Live streaming your show? Careful, YouTube IS watching!

This blog post is a cautionary tale about the technological capabilities of Big Brother. Here goes…

Back on April 15, 2014, I set up my video equipment at a local venue as a favor to my friend Art because it was his big night… his debut CD release show. I had mentioned to him a few weeks back that I had the capability to live stream on YouTube so he asked me to do so for him. All was well for most of the night, until the band sang Happy Birthday To You to someone who came out to see the show. About half way through their rendition, a message popped up on my laptop screen in a red banner stating something to the effect that “ContentID” identified that they were performing a song they didn’t have a right to perform and if the performance didn’t cease immediately, the stream would be terminated. YouTube didn’t even give me a chance to let them know they were in violation. Almost immediately after that message popped up, I got another message stating that the stream had been terminated.

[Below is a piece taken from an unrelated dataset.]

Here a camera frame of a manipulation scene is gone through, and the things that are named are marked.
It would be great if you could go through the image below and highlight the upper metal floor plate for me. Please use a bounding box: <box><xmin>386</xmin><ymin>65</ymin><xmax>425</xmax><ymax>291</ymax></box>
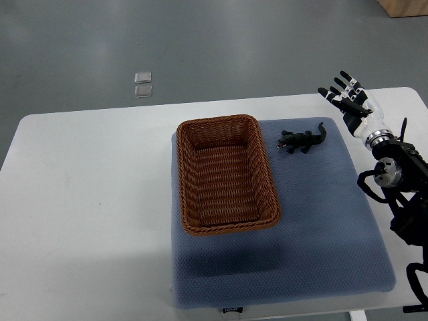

YouTube Content Match Part 01

YouTube Content Match Part 01

Now I am not saying that I think it’s OK to live stream a show chock full of cover tunes. I understand that content owners deserves to get paid but I thought it was a little crazy that (1) YouTube made such a big deal about Happy Birthday and (2) it happened way too quickly for them to give me a chance to get the band to stop that performance.

All in all, things seem to be OK for me, for now anyway. As you can see from the screen captures below, I basically just got a slap on the wrist.

YouTube Content Match Part 02

YouTube Content Match Part 02

YouTube Content Match 04

YouTube Content Match 04

I give YouTube credit for linking to an explanation, that even if you have permission to perform a song, your stream can still be shut down because of a ContentID match. Some of the hoops one has to jump through seem silly and arbitrary to me but I guess they’re just looking out for their best interests.

YouTube Content Match Part 03

YouTube Content Match Part 03

I have seen some YouTube channels chock full of cover videos without any problems and I have seen others get a slap on the wrist or a take down notice. After that, they’re usually in the YouTube cross-hairs until they finally give up and either completely kill their YouTube channel and/or sign up with a new email address and rename it.

My advice to anyone who wants to live stream their show on YouTube, make sure you give the camera operator a copy of your setlist so that s/he can take the appropriate action (like pull the volume slider down to ZERO) if you do plan to perform something that you either don’t have permission to live stream or if you’re concerned that it might get you into hot water with YouTube.

2 thoughts on “Live streaming your show? Careful, YouTube IS watching!

  1. Well written, Allen! Good advice, too … a bonus. And you even gave a shout out to yours truly.